-- What is being asked --
Report the number of lines in these entries that contain "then". Write only the number.

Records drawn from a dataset
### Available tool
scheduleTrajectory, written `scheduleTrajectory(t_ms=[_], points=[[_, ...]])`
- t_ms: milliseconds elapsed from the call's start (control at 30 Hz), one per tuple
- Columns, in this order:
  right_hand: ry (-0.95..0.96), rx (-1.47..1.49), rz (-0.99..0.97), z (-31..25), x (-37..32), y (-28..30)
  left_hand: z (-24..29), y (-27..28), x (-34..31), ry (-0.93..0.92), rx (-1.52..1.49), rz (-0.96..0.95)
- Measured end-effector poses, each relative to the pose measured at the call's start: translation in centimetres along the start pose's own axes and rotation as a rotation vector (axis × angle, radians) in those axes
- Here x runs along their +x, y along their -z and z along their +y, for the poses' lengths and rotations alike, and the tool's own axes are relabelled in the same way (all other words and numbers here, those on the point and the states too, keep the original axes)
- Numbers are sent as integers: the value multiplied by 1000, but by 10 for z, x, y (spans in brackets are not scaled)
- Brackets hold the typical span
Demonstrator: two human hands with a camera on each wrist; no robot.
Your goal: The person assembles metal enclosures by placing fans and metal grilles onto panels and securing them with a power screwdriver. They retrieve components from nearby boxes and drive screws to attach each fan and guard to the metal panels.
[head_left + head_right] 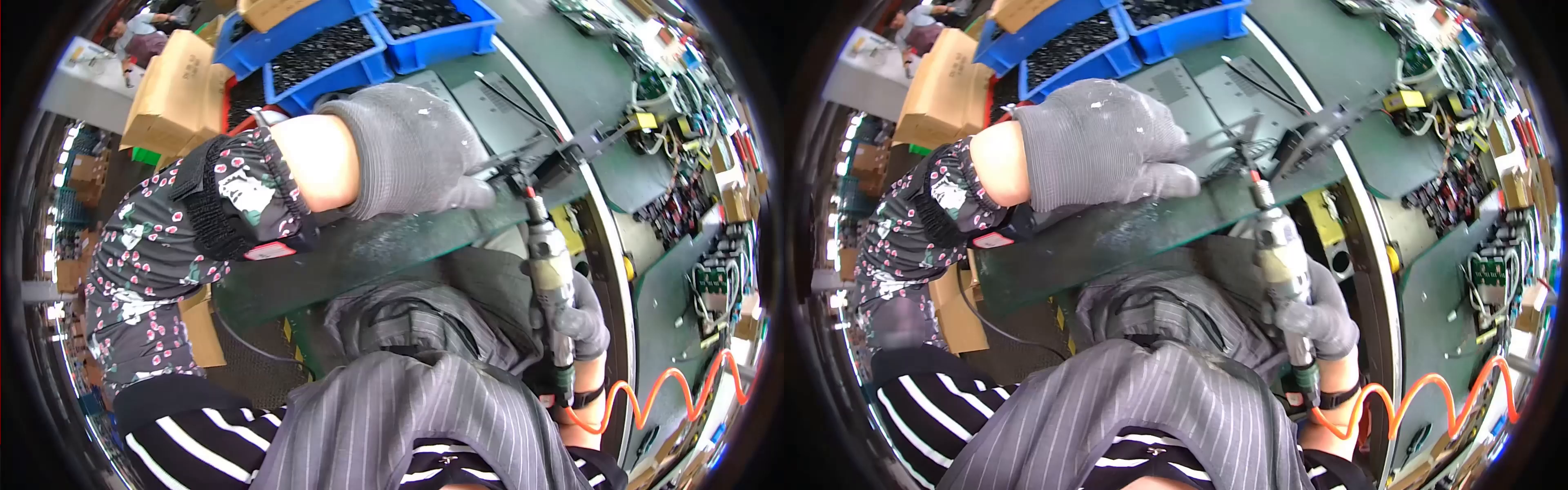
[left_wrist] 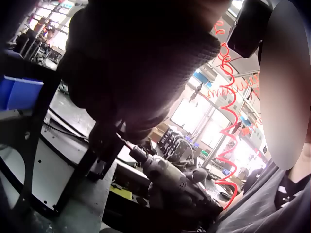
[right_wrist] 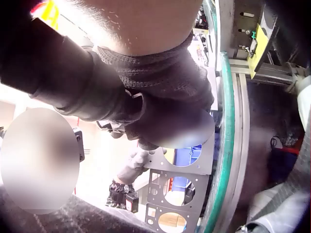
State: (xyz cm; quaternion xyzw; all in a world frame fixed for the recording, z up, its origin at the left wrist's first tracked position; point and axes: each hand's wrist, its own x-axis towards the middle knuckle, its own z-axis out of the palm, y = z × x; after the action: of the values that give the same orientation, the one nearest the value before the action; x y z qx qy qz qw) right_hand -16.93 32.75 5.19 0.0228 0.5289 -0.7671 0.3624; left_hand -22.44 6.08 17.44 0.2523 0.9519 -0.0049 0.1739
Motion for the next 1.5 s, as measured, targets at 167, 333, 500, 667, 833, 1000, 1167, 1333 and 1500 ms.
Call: scheduleTrajectory(t_ms=[167, 333, 500, 667, 833, 1000, 1167, 1333, 1500], points=[[45, -43, 53, -5, 8, -1, -63, 35, -53, 408, -402, 64], [6, -21, 41, -10, 19, -1, -150, -47, -103, 531, -598, -550], [-23, -43, 86, -5, 21, -6, -136, -73, -93, 856, -957, -791], [-37, -20, 73, -1, 24, -10, -138, -91, -70, 1103, -1258, -817], [-84, 20, 124, -5, 23, -17, -134, -93, -64, 1030, -1267, -615], [-105, 57, 132, -4, 24, -13, -137, -68, -59, 1030, -1284, -584], [-119, 42, 109, -4, 27, -8, -114, 10, -26, 579, -249, -256], [-142, 69, 57, -8, 29, -9, -111, 16, 54, 185, -51, -335], [-171, 72, 25, -7, 28, -1, -90, 22, 89, 279, -542, -280]])
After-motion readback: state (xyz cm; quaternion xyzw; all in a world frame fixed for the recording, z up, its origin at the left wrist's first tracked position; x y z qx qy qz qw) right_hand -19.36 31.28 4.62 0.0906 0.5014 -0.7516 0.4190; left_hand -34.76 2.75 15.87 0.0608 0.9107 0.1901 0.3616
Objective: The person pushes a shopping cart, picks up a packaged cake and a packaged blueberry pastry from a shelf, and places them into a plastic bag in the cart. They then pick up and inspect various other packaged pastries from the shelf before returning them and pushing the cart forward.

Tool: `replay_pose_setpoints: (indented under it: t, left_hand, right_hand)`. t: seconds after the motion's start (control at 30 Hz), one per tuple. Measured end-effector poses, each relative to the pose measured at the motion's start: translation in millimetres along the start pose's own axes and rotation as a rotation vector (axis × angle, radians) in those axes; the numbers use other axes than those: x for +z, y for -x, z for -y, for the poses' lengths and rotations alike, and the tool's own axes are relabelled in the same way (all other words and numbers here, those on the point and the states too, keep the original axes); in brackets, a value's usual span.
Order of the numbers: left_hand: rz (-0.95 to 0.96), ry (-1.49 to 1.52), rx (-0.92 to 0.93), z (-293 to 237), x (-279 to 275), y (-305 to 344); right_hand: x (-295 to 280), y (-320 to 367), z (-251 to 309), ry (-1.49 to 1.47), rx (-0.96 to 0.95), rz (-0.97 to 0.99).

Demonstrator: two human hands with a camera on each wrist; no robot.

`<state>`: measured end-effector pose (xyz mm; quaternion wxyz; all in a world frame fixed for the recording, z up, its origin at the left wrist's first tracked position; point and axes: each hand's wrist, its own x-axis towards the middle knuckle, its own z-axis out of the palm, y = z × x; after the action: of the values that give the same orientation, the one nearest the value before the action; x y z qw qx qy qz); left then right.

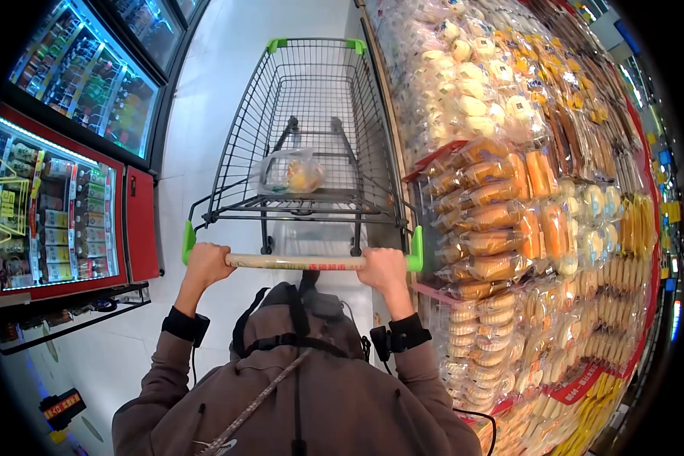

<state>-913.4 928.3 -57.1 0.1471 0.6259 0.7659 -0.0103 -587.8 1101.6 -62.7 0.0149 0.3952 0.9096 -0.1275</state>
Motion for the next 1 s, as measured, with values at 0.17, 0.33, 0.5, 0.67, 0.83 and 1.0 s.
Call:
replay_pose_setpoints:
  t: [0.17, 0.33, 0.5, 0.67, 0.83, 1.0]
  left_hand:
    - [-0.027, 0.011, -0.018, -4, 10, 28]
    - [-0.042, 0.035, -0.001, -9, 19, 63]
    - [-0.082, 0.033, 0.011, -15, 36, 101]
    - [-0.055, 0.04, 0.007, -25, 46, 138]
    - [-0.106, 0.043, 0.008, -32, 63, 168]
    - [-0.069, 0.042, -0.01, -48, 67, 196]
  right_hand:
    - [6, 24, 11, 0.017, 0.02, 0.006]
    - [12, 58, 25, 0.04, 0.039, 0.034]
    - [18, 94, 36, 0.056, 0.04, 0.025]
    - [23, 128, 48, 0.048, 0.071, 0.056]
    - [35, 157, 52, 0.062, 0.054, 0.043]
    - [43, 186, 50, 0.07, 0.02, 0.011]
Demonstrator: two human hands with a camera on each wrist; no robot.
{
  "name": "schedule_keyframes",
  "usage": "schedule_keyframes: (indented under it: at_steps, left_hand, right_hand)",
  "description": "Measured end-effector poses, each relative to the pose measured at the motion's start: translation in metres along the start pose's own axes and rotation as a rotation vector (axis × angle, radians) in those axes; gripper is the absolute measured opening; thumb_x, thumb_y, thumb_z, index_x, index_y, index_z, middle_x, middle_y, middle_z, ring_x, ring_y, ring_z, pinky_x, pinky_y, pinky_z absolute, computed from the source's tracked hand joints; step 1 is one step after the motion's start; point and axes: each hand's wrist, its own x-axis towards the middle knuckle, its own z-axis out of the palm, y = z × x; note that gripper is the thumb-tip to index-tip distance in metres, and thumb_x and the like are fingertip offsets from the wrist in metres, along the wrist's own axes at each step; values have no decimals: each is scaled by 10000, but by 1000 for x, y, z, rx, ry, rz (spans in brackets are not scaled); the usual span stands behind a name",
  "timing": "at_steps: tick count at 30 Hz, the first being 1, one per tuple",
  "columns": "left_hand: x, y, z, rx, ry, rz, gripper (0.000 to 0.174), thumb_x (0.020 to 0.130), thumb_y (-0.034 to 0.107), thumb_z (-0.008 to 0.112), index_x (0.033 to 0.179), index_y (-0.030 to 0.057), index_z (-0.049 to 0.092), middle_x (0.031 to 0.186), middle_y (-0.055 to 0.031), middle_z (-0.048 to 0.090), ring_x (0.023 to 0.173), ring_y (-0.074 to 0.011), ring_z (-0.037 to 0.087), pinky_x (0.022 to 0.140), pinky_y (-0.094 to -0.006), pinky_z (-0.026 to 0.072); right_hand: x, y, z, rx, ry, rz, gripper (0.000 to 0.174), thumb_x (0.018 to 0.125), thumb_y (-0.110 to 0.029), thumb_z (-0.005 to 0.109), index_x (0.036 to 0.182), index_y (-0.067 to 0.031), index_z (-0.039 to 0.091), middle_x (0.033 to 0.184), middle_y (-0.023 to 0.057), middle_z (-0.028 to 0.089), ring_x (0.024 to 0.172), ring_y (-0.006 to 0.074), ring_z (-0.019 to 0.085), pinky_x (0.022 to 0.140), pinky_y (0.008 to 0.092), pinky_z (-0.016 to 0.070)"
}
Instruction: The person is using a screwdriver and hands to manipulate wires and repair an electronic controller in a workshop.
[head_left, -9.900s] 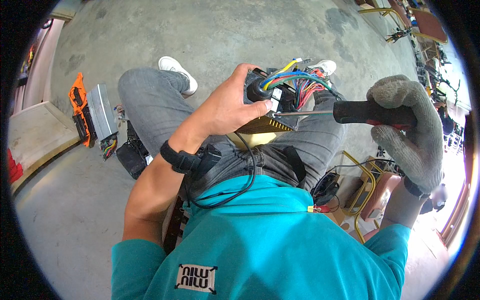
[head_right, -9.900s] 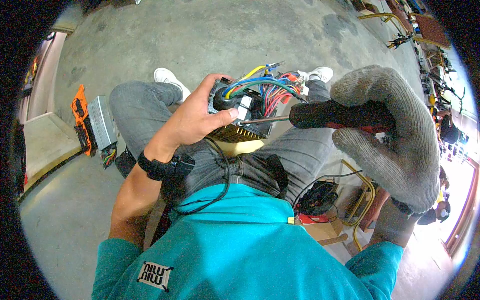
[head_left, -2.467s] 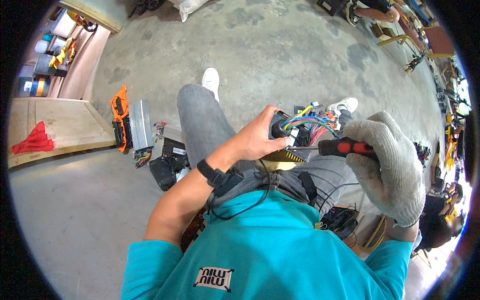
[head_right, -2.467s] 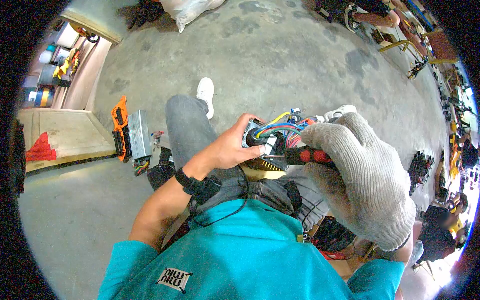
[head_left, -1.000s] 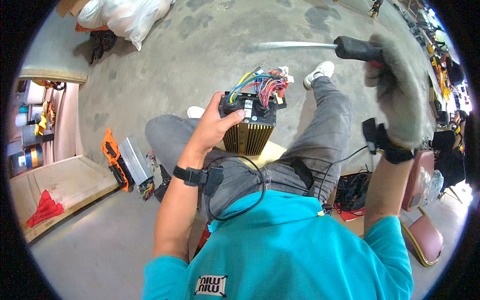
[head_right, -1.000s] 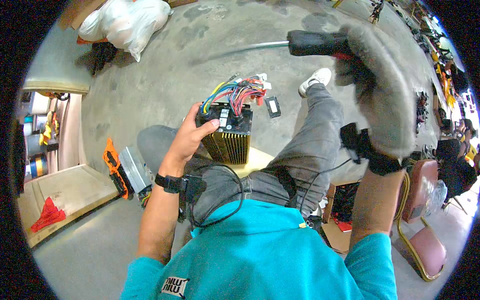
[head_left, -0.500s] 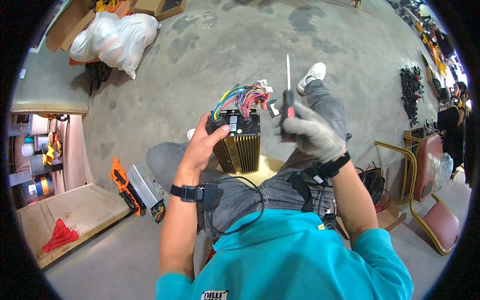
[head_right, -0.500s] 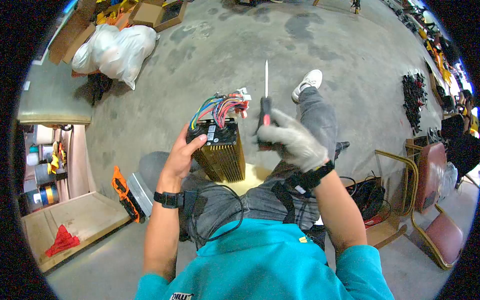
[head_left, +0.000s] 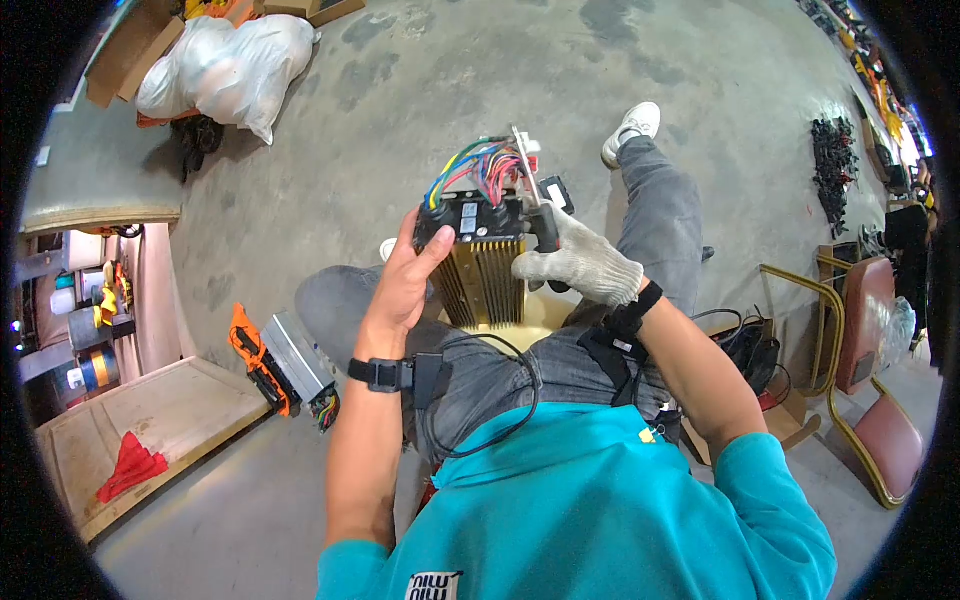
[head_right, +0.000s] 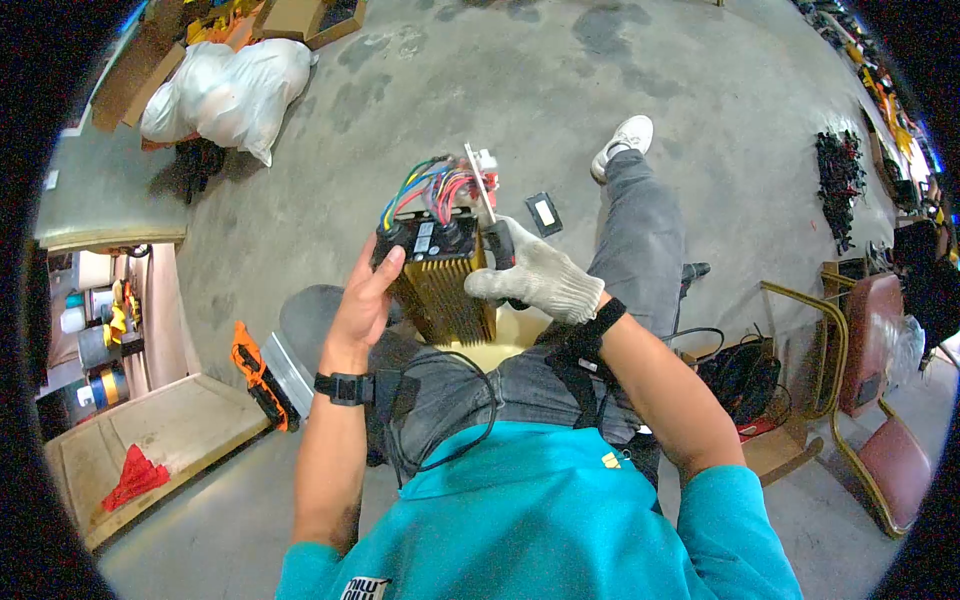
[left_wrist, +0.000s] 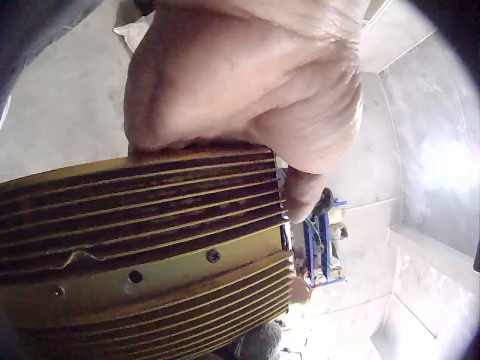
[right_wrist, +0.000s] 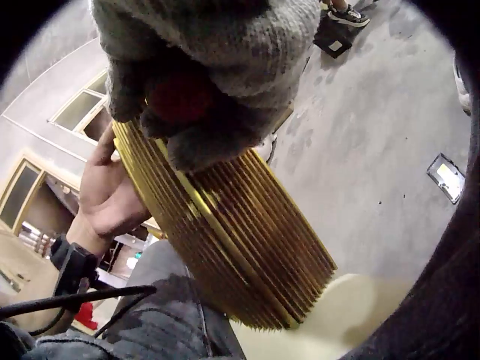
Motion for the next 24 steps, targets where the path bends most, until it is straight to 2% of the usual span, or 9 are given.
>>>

-- Response below --
2